The app is a single Emacs instance running `simple-httpd`. This keeps the build
simple (one language, two packages) and is adequate for Spine's complexity level.
## Packages
| Package | Version | Source | Purpose |
|---------|---------|--------|---------|
| `simple-httpd` | MELPA latest | MELPA | HTTP server, `defservlet` routing |
| `mustache` | MELPA latest | MELPA | Mustache template rendering |
| `ht` | — | transitive via `mustache` | Hash table for template context |
## Project structure
```
spine/
├── spine.el # entry point: bootstrap, server start, handlers
├── templates/
│ └── hello.mustache # smoke-test template
├── spine-spec.md # design brief (existing)
├── spine-mockup-a-agenda.html
├── spine-mockup-b-journal.html
└── README.md
```
- `spine.el` is the sole Elisp file for now. Split later when a seam earns it.
- Templates live in `templates/` as `.mustache` files.
- Mockups stay as reference artifacts; they are not served.
## Package bootstrap
`spine.el` uses `package.el` (built-in). On first run it installs missing
packages from MELPA; subsequent starts skip the install step.
```
(require 'package)
(add-to-list 'package-archives '("melpa" . "https://melpa.org/packages/") t)
(package-initialize)
(dolist (pkg '(simple-httpd mustache))
(unless (package-installed-p pkg)
(package-refresh-contents)
(package-install pkg)))
```
`package-refresh-contents` runs only when a package is missing — not on every
start.
## Server startup
```
(defvar spine-port 8080
"Port for the Spine HTTP server.")
(defvar spine-template-dir
(expand-file-name "templates/" (file-name-directory load-file-name))
"Directory containing .mustache templates.")
(setq httpd-port spine-port)
(httpd-start)
(message "Spine listening on http://localhost:%d" spine-port)
```
- Port defaults to 8080, overridable by setting `spine-port` before loading.
- `spine-template-dir` resolves relative to `spine.el`'s directory so the app
works regardless of `default-directory`.
## Template rendering
A single helper wraps Mustache rendering:
```
(defun spine-render (name context)
"Render templates/NAME.mustache with CONTEXT (an ht hash table).
Returns the rendered string."
(mustache-render
(with-temp-buffer
(insert-file-contents
(expand-file-name name spine-template-dir))
(buffer-string))
context))
```
- Reads the template file from disk on every request.

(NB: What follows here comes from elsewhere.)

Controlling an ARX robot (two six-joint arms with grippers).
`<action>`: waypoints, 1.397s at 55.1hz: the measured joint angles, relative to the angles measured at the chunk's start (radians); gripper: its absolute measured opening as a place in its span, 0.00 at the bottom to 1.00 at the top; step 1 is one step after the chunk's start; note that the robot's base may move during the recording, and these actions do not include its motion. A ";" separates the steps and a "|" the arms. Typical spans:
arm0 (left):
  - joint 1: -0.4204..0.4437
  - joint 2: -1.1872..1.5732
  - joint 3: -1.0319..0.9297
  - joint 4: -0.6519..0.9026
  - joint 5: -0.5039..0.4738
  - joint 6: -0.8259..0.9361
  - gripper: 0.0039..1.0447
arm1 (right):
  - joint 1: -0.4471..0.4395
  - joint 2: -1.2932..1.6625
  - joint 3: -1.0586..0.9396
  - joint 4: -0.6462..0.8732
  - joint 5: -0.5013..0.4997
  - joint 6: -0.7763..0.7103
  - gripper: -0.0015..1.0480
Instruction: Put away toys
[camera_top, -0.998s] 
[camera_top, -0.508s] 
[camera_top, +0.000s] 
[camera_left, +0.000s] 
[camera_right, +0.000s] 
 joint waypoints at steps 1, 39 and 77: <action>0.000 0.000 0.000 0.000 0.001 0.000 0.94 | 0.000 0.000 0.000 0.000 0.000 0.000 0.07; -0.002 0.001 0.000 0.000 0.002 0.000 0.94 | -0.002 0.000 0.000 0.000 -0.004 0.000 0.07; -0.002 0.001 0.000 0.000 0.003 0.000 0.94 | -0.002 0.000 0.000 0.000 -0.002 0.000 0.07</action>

No caching — correct and
simple; add caching if profiling shows a need.
- `context` is an `ht` hash table whose keys map to `{{key}}` placeholders.
## Hello World handler
```
(defservlet hello text/html ()
(insert (spine-render "hello.mustache"
(ht ("title" "Spine")
("message" "Hello from Emacs.")))))
```
`templates/hello.mustache`:
```html
<!DOCTYPE html>
<html lang="en">
<head>
<meta charset="utf-8">
<meta name="viewport" content="width=device-width, initial-scale=1">
<title>{{title}}</title>
</head>
<body>
<h1>{{message}}</h1>
</body>
</html>
```
- Accessible at `http://localhost:8080/hello`.
- The root `/` is unbound and will show `simple-httpd`'s default directory
listing — acceptable for a smoke test.
## Invocation
```bash
emacs --quick --load spine.el
```
`--quick` (aliases: `-Q`) skips init files for a clean, repeatable start.
## Acceptance
- [ ] `emacs --quick --load spine.el` starts without errors.
- [ ] Browsing `http://localhost:8080/hello` shows "Hello from Emacs."
- [ ] Templates load relative to `spine.el`'s directory, not `default-directory`.
- [ ] Second invocation skips package install (packages already present).
## Out of scope
- Book data, Org file integration, any handler beyond `/hello`.
- Static file serving (CSS, JS, icons).
- Emacs daemon mode, process management, systemd units.
- Tests — the scaffold is small enough to smoke-test manually.